— About this task —
Write out the data word for word and drop any picture you find.

[[ Material provided, beginning ]]

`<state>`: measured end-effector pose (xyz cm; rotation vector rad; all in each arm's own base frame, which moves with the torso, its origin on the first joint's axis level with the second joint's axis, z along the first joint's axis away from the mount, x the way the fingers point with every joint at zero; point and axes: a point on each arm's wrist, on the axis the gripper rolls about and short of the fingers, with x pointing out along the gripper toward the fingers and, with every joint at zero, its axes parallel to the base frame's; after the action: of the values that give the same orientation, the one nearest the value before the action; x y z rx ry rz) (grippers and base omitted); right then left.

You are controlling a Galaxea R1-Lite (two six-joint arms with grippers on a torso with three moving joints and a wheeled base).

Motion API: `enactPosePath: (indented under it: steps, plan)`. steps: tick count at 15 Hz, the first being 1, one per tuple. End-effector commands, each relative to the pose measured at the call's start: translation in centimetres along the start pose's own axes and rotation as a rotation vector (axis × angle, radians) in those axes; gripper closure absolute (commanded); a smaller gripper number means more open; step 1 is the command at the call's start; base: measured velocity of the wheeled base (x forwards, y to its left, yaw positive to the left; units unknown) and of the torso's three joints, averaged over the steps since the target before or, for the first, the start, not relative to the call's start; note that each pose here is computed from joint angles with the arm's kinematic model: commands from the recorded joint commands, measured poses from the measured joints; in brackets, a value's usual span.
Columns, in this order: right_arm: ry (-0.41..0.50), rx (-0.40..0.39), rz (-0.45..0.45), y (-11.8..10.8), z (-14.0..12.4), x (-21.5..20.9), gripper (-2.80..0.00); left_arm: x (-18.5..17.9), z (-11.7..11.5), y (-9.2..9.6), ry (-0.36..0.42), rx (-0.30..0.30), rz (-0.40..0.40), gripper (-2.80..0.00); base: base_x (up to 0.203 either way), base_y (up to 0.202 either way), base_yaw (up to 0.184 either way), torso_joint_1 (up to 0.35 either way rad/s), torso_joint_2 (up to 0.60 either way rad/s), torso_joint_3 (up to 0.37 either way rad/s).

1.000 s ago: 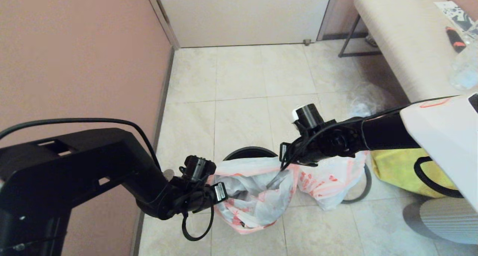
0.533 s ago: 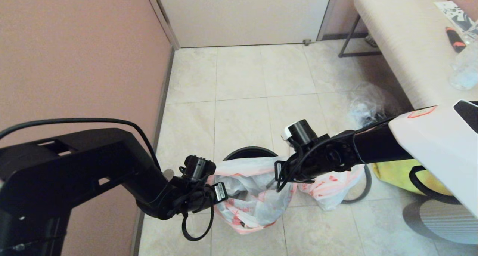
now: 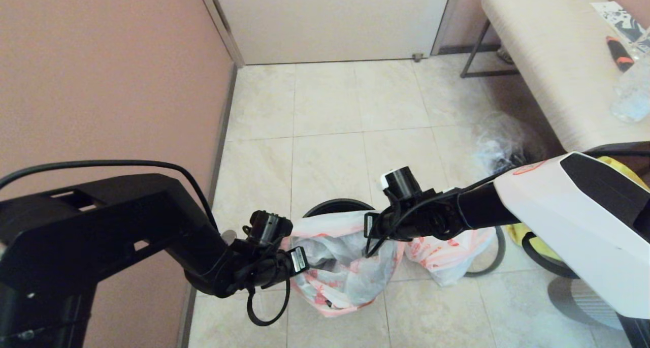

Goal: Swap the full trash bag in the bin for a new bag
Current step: Put the new garbage bag on the trash can

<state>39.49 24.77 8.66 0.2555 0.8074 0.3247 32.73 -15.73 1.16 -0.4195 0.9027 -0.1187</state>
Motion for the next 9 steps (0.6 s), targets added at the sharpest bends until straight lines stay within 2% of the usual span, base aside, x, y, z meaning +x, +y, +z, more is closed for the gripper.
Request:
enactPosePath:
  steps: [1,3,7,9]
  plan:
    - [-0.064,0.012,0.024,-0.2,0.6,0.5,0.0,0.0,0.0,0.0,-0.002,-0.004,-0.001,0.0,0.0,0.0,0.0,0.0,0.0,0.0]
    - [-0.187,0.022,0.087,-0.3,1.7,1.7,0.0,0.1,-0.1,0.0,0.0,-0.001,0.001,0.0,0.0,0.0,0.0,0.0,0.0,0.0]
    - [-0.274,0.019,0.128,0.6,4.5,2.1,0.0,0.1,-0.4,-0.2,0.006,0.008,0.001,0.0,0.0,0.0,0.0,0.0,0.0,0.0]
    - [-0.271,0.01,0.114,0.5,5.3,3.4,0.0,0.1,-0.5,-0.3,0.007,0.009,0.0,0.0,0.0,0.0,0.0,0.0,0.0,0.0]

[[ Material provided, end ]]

— Task solution —
`<state>`: measured end-effector pose (xyz cm; rotation vector rad; all in each arm's own base frame, which moves with the torso, its origin on the first joint's axis level with the second joint's axis, z along the first joint's axis away from the mount, x the way the fingers point with every joint at zero; point and axes: a point on each arm's wrist, on the axis the gripper rolls about and short of the fingers, with x pointing out along the gripper toward the fingers and, with every joint at zero, its axes parallel to the base frame's; after the action: of the values that give the same orientation, the one nearest the value before the action; x y z rx ry rz) (grippers and base omitted); right then left.

You are controlling a Galaxea R1-Lite (two six-joint arms with grippers on a torso with three moving joints and a wheeled base).

Motion API: `enactPosePath: (indented under it: steps, plan)`. steps: tick count at 15 Hz, the first being 1, one per tuple. End-effector commands, each relative to the pose measured at the call's start: translation in centimetres along the start pose's own axes and rotation as a rotation vector (axis × angle, radians) in those axes; gripper closure absolute (commanded); a smaller gripper number means more open; step 1 is the command at the call's start; base: measured velocity of the wheeled base (x forwards, y to its left, yaw positive to the left; units unknown) and of the torso's three joints, averaged over the steps since the target before or, for the first, the start, not relative to the call's start; note that each pose here is computed from joint angles with the arm's kinematic model: commands from the recorded joint commands, measured poses from the measured joints; in brackets, a value's usual span.
Columns, in this order: right_arm: ry (-0.41..0.50), rx (-0.40..0.39), rz (-0.45..0.45), y (-11.8..10.8), z (-14.0..12.4), x (-21.5..20.9), gripper (-2.80..0.00); left_arm: x (-18.5..17.9), z (-11.7..11.5), y (-9.2..9.6), ry (-0.36..0.42), rx (-0.30..0.30), rz (-0.40..0.40), gripper (-2.80..0.00); base: base_x (up to 0.203 either way), base_y (up to 0.202 either way), base_yaw (up to 0.184 either way), torso_joint_1 (up to 0.35 either way rad/s), torso_joint_2 (up to 0.60 either way rad/s), torso_joint_3 (up to 0.37 either way rad/s).

1.000 s ago: 
0.533 s ago: 
now: 

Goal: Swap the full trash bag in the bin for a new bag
Current step: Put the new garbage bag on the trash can

<state>39.49 24.77 8.66 0.2555 0.8074 0.3247 32.73 -15.73 1.16 -0.4195 0.9027 -0.1187</state>
Motion for the next 9 steps (0.6 s), targets added at the sharpest bends until straight lines stay within 2% of the usual span, base aside, x, y, z meaning +x, +y, +z, more is closed for the gripper.
Request:
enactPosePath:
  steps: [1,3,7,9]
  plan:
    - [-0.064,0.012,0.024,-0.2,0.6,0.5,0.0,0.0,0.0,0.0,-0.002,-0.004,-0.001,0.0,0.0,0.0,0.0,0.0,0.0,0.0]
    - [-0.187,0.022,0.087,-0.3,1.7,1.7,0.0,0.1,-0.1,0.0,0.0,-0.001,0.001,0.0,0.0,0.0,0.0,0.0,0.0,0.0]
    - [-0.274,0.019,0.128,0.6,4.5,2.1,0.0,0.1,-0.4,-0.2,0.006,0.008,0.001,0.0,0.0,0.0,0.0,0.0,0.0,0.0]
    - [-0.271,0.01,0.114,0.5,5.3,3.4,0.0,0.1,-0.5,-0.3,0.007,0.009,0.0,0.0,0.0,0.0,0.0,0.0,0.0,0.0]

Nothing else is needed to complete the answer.